When the coprolites were found and started being exploited in Shillington from 1862 the local landowners must have been keen to discover similar deposits on their property, given the wealth that they brought. The seam was discovered at the junction of the gault clay with the greensand and this was found near the surface just south west of Campton. When they were first actually dug in this parish is uncertain but the 1871 census referred to a William Clark, 21, fossil digger. Others may have described themselves simply as labourers but, although work may have started then, it may have been that he was working elsewhere in the area as there were works in Gravenhurst, Meppershall and Shefford, but the first geological map (6" Beds. 22SE 1881) showed "coprolites formerly dug" just south of Highlands Lodge, exactly on the junction of the clay and sand. They were dug from shallow pits and they may well have been extracted from the immediate area as the local historian, D. Cadman, pointed out that

 

"groups of these (pits) were on Highlands Farm.
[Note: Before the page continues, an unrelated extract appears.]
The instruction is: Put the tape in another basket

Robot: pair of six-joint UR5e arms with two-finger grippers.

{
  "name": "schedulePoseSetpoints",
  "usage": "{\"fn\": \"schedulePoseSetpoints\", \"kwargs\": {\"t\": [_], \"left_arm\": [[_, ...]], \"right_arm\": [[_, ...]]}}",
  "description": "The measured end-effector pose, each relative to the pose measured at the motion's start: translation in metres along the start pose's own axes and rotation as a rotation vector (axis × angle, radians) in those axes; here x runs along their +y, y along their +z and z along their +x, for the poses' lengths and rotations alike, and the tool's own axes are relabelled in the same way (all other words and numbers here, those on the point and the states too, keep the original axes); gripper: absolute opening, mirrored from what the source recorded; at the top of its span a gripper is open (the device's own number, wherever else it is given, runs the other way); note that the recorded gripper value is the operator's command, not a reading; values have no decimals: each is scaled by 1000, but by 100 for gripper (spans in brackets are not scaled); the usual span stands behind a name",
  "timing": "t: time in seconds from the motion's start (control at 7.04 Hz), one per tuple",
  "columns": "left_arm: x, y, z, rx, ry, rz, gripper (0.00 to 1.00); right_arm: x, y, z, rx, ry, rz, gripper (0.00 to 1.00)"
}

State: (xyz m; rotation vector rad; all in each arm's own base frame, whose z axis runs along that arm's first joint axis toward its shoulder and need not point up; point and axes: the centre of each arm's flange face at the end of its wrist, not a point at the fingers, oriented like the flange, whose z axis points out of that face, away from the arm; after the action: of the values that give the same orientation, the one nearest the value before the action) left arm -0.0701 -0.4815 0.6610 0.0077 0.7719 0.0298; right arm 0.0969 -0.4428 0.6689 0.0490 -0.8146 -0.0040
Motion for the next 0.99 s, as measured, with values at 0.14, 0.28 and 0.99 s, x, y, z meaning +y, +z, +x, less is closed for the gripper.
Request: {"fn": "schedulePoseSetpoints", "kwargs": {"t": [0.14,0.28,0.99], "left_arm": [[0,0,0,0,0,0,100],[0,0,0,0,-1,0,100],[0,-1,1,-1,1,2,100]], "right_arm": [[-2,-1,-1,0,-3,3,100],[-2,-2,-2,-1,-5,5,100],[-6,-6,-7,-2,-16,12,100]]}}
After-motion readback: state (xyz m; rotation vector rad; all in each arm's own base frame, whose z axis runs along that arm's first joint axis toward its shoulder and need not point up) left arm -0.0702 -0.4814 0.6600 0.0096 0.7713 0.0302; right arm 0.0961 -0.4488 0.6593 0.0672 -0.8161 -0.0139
The nodules were washed in a water filled hole and transported on a short stretch of narrow gauge track to the Gravenhurst Road. From here they went by cart to Shefford Station and by rail to a crushing mill - possibly the one at Royston.•

(D. Cadman, "Campton,” 1975 )

 

In fact a geological paper referred to the workings in 1874. "The nodules lay in a bed of light-grey clay, and were scattered through a thickness varying from 9 inches to 2 feet... Belemnites minimus was so abundant that they had to be picked out by hand after the nodules were washed and before they were sent away. (Jukes-Brown ,Cretaceous Rocks of Great Britain, Mem.Geol.Surv. 1900, p430; Strahan,Flitt and Denham, "Mineral Resources of G.B.• 1915-19, Mem.Geol.Surv.p20) The existance of the tramway suggested it was a large concern and as the major contractors in the area were men employed by Lawes Artificial Manure Company of London, one can presume they were responsible.